真っ正面。それがユエンそのものなのだ。その彼女がいま立ち向かったのは、攻め込んでくる特殊部隊に対してのことじゃない。ある意味、『三日月』も関係ないのだろう。彼女にとって、いま最も重要なのは――。
「あなたが、父親であること。きっと、それを受け入れようとしているんだと思う」
エイジは知っていた。物心ついた頃から、祖母とふたり暮らしだったユエン。彼女がどれだけ両親という存在に恋い焦がれていたか。
いつのことだったか、祖母から聞いたという自らの特異体質の秘密について、そっと告白されたその時から。そこに手がかりを求め、両親の影を追い求めるユエンの姿を、その笑顔の裏にエイジはいつも垣間見てきた。それを手伝ってやることすらできない、そんな己の無力を呪ったことも数知れない。でもいつかきっと、俺がユエンの両親を捜し出せたなら、なんてことを夢想したりもした。そしてそれは、いまこの瞬間、果たされようとしている。
エイジはその場に立ち上がり、そして天井を見上げる。遙か上、超高層の最上階に、ユエンが探し求めたもの。いま再び、立ち向かおうとしているもの。守ろう、と固く決意した、何か。それを思えば、もう迷いはない。いま取るべき行動は、たったのひとつ。

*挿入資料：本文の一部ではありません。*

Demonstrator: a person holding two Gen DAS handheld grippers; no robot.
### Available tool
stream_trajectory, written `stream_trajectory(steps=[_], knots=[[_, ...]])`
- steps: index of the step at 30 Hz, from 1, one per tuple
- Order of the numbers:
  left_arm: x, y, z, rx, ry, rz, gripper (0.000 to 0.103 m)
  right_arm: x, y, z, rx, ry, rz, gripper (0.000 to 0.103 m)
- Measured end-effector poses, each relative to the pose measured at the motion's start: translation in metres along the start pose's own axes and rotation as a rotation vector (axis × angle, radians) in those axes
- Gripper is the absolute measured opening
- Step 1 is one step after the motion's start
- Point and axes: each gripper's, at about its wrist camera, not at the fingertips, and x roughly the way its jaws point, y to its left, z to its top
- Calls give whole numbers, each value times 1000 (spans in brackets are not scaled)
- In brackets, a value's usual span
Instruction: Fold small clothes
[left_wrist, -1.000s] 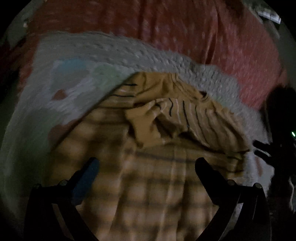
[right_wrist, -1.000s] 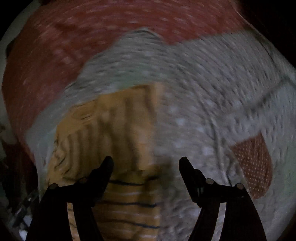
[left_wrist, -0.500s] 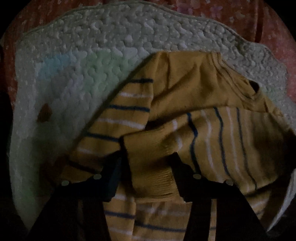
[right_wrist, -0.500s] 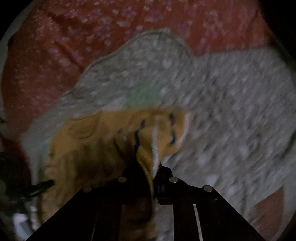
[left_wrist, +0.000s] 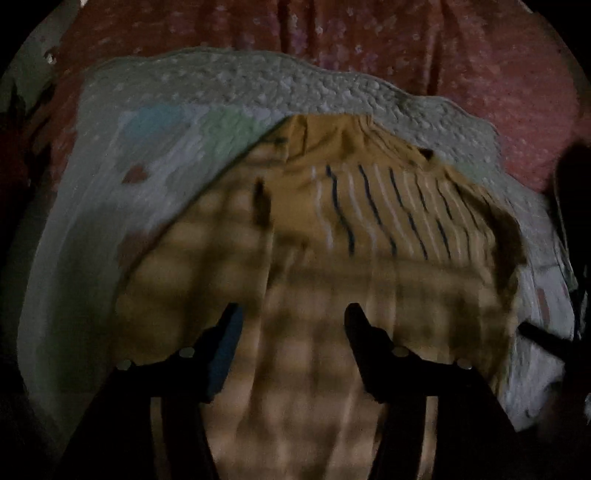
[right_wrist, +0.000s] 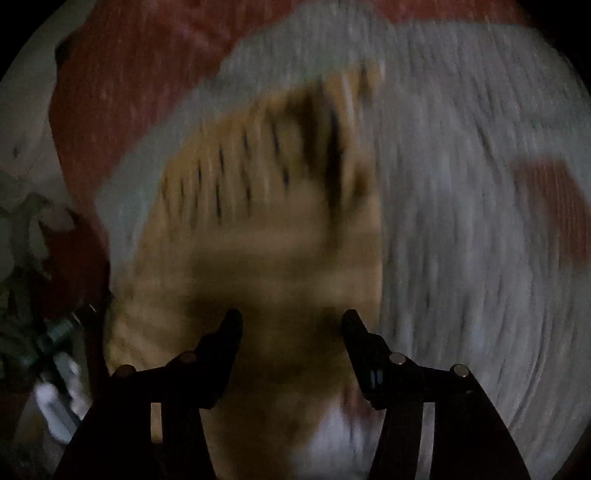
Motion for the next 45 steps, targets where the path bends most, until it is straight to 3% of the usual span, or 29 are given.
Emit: stream_trajectory(steps=[3, 6, 8, 9, 10, 12, 16, 19, 22, 24, 25, 28, 32, 34, 38, 40, 44, 45], knots=[[-19, 14, -36, -33, -8, -12, 57, 7, 3, -49, 17, 57, -26, 60], [-29, 38, -52, -110, -31, -37, 57, 18, 11, -79, 9, 95, -75, 60], [-43, 50, -58, -149, -62, -29, 57, 22, 16, -91, -8, 114, -11, 56], [-48, 55, -59, -160, -75, -16, 57, 24, 20, -93, -16, 126, 36, 24], [-52, 60, -59, -171, -84, -3, 57, 20, 20, -92, -16, 122, 50, 13], [-68, 73, -61, -206, -107, 13, 57, 8, 14, -85, 6, 89, 52, 12], [-100, 97, -63, -264, -166, 36, 58, -39, -8, -77, -15, 2, -122, 11], [-111, 115, -62, -307, -197, 51, 64, -55, -28, -70, 8, -14, -215, 14], [-107, 133, -61, -357, -193, 43, 65, -61, -18, -70, -38, 15, -249, 22], [-99, 142, -61, -380, -184, 43, 65, -70, 5, -75, -106, 2, -273, 24], [-95, 146, -61, -386, -181, 48, 65, -70, 22, -73, -142, -13, -276, 29], [-79, 160, -57, -409, -172, 64, 65, -75, 81, -74, -279, -28, -166, 41], [-67, 187, -58, -462, -189, 82, 65, -30, 170, -78, -438, 155, 127, 42], [-65, 199, -63, -481, -207, 99, 65, 1, 203, -82, -460, 239, 198, 42], [-58, 218, -75, -492, -220, 115, 65, 59, 252, -90, -496, 300, 207, 43], [-52, 229, -78, -513, -205, 87, 65, 82, 264, -95, -487, 332, 203, 51], [-46, 244, -80, -548, -197, 27, 65, 116, 274, -103, -426, 376, 209, 51], [-46, 246, -80, -552, -199, 16, 65, 120, 278, -105, -438, 377, 195, 47]])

「逃げましょう。生きて無事、もう一度ユエンに会って――」
「俺に、その資格があると思うのか」
そんなことまでは、エイジには保証できない。でも、もし資格がないというのであれば、そんなものは手に入れるまでのこと。
「犯した罪は償えます。過ぎた過去も、きっと取り戻すことができる。守るべきものを見失っても、でもそれが消えてなくなったわけじゃない。ユエンは、そうして育ってきたんです。彼女は両親を諦めなかった。だったら、父親が諦めてどうするんですか」
いま
いまわかった。ユエンの望むものを、守り通すのがきっと自分の役目。ようやく見つけたこの絆を、こんなところで失うわけにはいかないのだ。エイジの差し伸べた細い手を、応えるように掴む、大きな手。本来、その手が掴むべきもの、少女の小さな手を握らせるまで――それまではせめて、真正面から挑む騎士でありたい。

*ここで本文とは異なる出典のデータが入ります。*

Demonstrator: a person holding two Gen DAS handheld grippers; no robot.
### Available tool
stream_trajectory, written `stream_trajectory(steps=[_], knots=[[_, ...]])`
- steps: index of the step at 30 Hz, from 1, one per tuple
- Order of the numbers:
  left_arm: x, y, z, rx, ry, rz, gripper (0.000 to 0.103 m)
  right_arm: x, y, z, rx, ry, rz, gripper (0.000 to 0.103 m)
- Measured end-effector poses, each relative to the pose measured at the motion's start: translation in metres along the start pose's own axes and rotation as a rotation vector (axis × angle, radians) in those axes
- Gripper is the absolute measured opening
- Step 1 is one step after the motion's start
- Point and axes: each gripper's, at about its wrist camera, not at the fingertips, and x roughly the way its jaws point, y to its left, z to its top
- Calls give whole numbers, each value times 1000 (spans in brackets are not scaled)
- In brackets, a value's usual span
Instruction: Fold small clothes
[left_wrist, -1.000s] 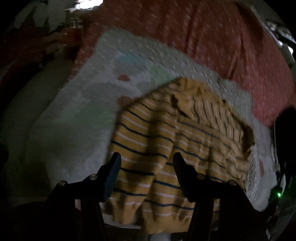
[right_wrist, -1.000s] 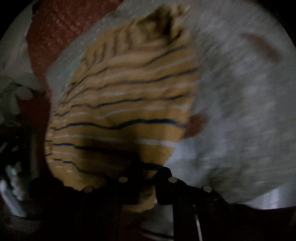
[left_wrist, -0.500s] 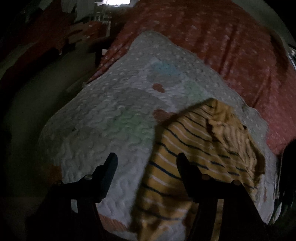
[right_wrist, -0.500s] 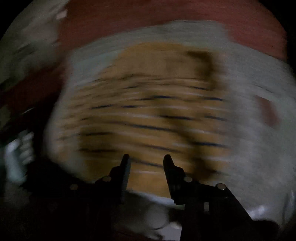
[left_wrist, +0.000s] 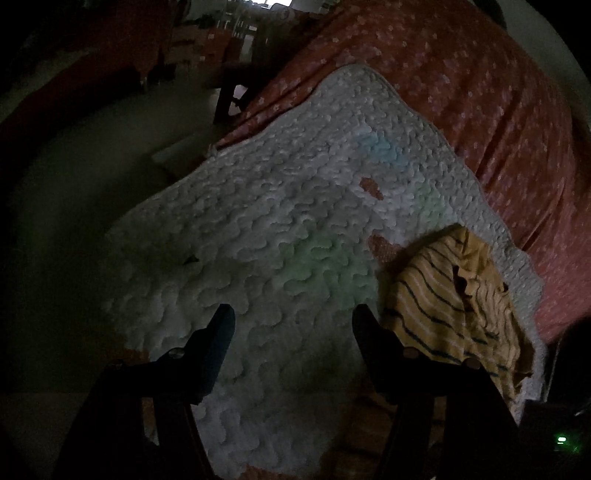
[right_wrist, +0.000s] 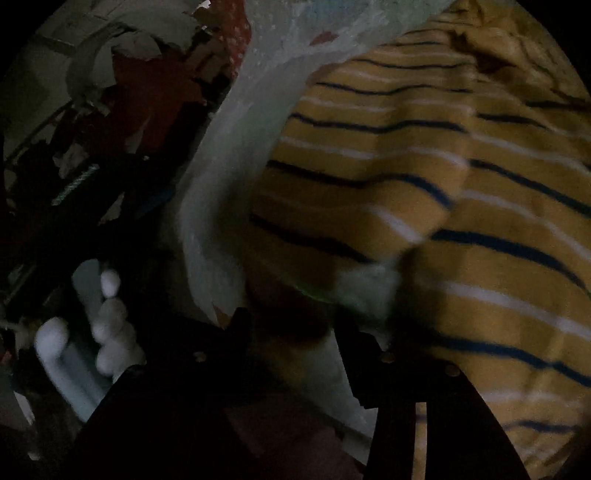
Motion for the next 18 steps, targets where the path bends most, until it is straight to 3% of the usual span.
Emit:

いままでずっと逃げ続け、そして引かれてばかりだった、この手でも。
――きっと、何かを守ることはできるはずだ。
「……ありがとう、少年。少し安心した」
立ち上がりながらのその返事に、エイジは首を傾げる。少し目を逸らした様子で、どこか口籠りながらも、コルドナは続けた。
「あの子は、強いボーイフレンドを持ったものだな。俺とは違う。俺は、貧乏人のいじめられっ子だった」
俺もですよ、と、少し照れながらの返事。
「貧乏人のいじめられっ子です。それでもこうして、立ち上がることくらいはできました。きっといまなら、何か大切なものを守ることもできそうな気がします」
「そう願いたいな」
歩き出す、ふたりの影。
人のいない螺旋階段に、ふたつの足音だけが響く。